Epithelial-mesenchymal transition (EMT) and ferroptosis are two important processes in biology. In tumor cells, they are intimately linked. We used single-cell RNA sequencing to investigate the regulatory connection between EMT and ferroptosis tendency in LUAD epithelial cells. We used Seurat to construct the expression matrix using the GEO dataset GSE131907 and extract epithelial cells. We found a positive correlation between the trends of EMT and ferroptosis tendency. Then we used SCENIC to analyze differentially activated transcription factors and constructed a molecular regulatory directed network by causal inference. Some ferroptosis markers (GPX4, SCP2, CAV1) were found to have strong regulatory effects on EMT. Cell communication networks were constructed by iTALK and implied that Ferro_High_EMT_High cells have a higher expression of SDC1, SDC4, and activation of LGALS9-HARVCR2 pathways. By deconvolution of bulk sequencing, the results of CIBERSORTx showed that the co-occurrence of ferroptosis tendency and EMT may lead to tumor metastasis and non-response to immunotherapy. Our findings showed there is a strong correlation between ferroptosis tendency and EMT. Ferroptosis may have a promotive effect on EMT. High propensities of ferroptosis and EMT may lead to poor prognosis and non-response to immunotherapy.
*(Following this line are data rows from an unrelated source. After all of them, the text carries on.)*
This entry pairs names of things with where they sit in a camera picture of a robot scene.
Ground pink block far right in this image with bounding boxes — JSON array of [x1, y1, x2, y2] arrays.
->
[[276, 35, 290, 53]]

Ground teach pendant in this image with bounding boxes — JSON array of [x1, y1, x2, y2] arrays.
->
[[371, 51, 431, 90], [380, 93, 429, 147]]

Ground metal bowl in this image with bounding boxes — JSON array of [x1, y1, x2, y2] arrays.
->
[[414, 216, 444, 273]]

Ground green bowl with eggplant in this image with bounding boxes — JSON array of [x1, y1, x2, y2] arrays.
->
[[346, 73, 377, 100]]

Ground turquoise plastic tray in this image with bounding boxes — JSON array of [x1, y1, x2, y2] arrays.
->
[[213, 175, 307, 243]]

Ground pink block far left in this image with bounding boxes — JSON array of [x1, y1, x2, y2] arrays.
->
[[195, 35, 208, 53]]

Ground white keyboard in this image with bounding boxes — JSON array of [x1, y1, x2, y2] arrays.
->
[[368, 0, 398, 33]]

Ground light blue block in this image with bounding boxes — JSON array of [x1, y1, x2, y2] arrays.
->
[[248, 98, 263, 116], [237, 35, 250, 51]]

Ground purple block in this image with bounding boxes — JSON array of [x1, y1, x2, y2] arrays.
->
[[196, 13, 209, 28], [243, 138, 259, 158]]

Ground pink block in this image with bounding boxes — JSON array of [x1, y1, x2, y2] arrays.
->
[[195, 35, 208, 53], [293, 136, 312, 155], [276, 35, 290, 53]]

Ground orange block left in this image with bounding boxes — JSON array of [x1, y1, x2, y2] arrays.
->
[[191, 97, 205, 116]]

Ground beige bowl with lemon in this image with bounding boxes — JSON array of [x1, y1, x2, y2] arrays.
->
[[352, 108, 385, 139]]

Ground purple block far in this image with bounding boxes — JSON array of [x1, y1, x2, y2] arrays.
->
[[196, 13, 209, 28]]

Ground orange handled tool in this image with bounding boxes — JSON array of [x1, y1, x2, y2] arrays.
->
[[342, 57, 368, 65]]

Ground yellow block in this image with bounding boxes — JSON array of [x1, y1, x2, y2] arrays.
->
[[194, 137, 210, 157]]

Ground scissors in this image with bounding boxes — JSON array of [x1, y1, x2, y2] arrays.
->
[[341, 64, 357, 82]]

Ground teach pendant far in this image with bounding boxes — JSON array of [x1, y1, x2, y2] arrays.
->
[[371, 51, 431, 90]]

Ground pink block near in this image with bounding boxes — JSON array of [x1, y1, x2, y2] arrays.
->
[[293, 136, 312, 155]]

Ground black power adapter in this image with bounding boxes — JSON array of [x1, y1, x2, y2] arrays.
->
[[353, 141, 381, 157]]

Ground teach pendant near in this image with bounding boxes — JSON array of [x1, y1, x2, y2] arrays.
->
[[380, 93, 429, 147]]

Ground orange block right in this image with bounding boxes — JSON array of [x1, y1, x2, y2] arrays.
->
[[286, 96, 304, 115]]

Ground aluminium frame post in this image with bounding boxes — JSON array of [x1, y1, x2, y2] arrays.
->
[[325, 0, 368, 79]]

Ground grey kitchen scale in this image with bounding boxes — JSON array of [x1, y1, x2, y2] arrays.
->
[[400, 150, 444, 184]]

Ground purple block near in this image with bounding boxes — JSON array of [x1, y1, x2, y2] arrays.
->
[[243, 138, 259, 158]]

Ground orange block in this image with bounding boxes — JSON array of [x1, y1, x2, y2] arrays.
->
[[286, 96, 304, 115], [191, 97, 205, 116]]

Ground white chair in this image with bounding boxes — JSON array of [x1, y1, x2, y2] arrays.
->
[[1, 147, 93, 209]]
上皮间质转化（Epithelial-mesenchymal transition, EMT）与铁死亡（ferroptosis）是生物学领域的两类重要生命过程，在肿瘤细胞中二者存在紧密关联。本研究通过单细胞RNA测序，探究肺腺癌（LUAD）上皮细胞中EMT与铁死亡倾向之间的调控联系。我们利用Seurat工具处理GEO数据集GSE131907以构建表达矩阵，并提取上皮细胞组分。研究发现EMT进程与铁死亡倾向呈正相关。随后我们通过SCENIC分析差异激活的转录因子，并借助因果推断构建了分子调控有向网络。本研究发现部分铁死亡标志物（GPX4、SCP2、CAV1）对EMT具有较强的调控作用。通过iTALK构建细胞通讯网络后，结果显示Ferro_High_EMT_High细胞高表达SDC1、SDC4，且LGALS9-HARVCR2通路处于激活状态。对批量测序数据进行反卷积分析后，CIBERSORTx结果表明，铁死亡倾向与EMT共同发生可能会促进肿瘤转移，并导致免疫治疗无应答。本研究结果证实铁死亡倾向与EMT存在强相关性，铁死亡可能对EMT具有促进作用，而高铁死亡倾向与高EMT状态可能会导致不良预后及免疫治疗无应答。